(Data section begins)
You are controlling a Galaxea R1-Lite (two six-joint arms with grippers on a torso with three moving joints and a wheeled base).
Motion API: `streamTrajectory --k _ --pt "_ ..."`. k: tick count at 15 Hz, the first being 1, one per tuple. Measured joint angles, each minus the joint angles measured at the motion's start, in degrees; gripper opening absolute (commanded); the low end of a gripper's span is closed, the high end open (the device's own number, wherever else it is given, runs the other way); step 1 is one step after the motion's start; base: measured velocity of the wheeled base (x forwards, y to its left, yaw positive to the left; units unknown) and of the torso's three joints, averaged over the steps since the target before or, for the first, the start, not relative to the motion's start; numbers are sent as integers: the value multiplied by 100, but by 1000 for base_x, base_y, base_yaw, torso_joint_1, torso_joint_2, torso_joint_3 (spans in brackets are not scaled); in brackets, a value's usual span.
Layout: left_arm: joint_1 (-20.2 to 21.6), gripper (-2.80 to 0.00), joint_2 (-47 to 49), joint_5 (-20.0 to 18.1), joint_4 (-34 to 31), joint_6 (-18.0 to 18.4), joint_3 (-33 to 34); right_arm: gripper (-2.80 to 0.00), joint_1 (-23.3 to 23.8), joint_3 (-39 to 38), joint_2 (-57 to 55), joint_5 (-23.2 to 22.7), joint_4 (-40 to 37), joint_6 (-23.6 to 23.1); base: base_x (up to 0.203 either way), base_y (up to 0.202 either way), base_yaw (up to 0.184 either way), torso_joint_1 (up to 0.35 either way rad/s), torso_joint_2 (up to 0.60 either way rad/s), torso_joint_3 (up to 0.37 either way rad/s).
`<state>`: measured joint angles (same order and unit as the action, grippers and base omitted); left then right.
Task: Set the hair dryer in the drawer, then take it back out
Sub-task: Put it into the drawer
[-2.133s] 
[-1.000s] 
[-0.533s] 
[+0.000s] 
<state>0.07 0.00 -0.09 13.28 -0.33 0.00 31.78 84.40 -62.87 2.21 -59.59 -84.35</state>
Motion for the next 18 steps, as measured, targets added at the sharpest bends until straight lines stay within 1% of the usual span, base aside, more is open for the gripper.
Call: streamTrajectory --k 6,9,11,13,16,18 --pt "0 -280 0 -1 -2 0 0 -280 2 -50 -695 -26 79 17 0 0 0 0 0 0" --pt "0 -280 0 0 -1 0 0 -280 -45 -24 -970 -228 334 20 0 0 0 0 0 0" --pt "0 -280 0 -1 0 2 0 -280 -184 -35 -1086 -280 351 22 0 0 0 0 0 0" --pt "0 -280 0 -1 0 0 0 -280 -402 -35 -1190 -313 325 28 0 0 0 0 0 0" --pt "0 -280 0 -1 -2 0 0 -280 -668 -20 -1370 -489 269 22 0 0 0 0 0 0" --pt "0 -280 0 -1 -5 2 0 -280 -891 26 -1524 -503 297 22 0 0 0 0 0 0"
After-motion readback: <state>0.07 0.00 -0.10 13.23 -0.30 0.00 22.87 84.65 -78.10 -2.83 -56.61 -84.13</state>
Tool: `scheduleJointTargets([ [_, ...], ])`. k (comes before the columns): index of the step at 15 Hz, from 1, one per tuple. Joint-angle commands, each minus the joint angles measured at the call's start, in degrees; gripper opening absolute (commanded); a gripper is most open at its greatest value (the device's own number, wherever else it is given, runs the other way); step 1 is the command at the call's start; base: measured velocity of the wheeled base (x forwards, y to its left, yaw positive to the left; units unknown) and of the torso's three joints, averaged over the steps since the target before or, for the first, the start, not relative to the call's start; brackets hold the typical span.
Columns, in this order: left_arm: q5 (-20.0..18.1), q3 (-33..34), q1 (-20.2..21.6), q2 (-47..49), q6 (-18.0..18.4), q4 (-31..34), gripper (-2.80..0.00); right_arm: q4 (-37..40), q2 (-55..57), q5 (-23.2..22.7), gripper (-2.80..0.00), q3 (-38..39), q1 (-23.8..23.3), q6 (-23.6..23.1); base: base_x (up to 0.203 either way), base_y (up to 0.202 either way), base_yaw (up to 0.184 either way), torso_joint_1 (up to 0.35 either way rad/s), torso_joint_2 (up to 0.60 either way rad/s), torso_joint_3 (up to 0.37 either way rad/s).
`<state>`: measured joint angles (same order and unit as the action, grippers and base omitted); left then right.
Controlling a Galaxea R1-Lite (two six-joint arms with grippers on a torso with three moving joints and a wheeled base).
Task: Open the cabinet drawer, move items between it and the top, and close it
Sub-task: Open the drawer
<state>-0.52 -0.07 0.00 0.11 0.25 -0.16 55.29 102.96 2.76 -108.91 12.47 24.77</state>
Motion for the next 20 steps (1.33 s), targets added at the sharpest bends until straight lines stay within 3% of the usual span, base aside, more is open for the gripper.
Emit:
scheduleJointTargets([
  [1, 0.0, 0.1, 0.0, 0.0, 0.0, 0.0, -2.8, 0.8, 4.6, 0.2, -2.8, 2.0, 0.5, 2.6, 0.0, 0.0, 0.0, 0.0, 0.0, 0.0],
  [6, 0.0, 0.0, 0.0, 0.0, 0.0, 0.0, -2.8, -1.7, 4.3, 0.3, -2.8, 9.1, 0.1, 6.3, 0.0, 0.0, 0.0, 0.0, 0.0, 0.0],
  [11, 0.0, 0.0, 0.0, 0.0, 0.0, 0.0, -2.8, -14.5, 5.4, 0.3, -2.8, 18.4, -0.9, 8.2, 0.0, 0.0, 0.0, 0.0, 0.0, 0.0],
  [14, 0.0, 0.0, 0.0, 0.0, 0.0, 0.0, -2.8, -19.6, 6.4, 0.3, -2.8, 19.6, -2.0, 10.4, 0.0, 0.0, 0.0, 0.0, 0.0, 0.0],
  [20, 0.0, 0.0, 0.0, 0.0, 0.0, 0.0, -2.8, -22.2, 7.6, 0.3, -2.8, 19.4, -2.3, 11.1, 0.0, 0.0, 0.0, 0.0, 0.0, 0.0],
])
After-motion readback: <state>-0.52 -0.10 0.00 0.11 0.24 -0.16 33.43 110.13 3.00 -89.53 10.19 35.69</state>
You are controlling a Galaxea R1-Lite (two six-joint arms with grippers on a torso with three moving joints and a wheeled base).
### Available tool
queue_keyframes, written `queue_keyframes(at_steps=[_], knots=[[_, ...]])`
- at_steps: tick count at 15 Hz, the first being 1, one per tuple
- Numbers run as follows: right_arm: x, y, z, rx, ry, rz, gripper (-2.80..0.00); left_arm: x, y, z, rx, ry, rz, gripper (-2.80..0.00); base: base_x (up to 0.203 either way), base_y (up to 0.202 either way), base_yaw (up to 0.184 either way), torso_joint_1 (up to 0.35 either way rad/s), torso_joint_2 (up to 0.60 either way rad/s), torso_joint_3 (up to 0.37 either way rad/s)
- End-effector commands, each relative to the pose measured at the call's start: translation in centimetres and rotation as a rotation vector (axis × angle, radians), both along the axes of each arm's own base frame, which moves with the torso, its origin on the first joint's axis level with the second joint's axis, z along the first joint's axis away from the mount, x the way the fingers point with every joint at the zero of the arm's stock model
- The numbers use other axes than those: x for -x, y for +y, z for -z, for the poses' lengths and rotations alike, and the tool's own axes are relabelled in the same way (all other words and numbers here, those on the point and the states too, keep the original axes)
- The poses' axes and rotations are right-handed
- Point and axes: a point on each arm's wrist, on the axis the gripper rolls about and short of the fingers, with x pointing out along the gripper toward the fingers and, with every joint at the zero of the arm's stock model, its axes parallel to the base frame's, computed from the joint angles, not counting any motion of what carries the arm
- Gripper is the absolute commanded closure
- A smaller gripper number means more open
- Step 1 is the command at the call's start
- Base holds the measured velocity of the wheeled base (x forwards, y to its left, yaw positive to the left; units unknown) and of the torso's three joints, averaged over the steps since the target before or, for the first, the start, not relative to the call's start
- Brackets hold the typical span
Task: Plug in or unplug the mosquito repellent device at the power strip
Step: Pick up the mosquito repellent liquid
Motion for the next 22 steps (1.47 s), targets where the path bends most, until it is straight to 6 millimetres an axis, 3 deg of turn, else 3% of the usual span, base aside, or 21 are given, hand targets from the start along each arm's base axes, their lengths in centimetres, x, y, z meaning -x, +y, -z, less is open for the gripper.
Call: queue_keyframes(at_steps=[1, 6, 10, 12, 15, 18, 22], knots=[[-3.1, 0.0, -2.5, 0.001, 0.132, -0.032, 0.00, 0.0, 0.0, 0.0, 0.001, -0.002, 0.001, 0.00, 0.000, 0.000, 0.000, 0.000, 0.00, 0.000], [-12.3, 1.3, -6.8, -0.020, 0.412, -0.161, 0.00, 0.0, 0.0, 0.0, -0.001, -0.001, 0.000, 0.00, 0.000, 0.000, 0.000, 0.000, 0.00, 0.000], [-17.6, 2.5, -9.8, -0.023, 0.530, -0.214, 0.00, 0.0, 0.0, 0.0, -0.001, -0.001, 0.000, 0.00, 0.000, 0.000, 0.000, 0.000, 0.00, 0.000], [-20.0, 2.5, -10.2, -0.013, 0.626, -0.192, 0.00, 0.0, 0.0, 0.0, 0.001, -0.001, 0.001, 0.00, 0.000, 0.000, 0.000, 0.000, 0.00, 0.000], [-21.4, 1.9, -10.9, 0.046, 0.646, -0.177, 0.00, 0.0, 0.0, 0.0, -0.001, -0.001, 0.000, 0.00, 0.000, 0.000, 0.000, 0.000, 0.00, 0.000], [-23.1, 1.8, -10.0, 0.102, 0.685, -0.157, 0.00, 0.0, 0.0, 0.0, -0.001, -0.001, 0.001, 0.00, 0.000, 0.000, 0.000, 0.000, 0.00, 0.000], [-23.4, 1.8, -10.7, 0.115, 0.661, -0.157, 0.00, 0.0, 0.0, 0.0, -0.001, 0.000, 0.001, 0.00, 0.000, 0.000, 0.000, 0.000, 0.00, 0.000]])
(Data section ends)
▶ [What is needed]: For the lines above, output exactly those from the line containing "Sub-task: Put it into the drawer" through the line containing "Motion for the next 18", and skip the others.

▶ [Your response]:
Sub-task: Put it into the drawer
[-2.133s] 
[-1.000s] 
[-0.533s] 
[+0.000s] 
<state>0.07 0.00 -0.09 13.28 -0.33 0.00 31.78 84.40 -62.87 2.21 -59.59 -84.35</state>
Motion for the next 18 steps, as measured, targets added at the sharpest bends until straight lines stay within 1% of the usual span, base aside, more is open for the gripper.

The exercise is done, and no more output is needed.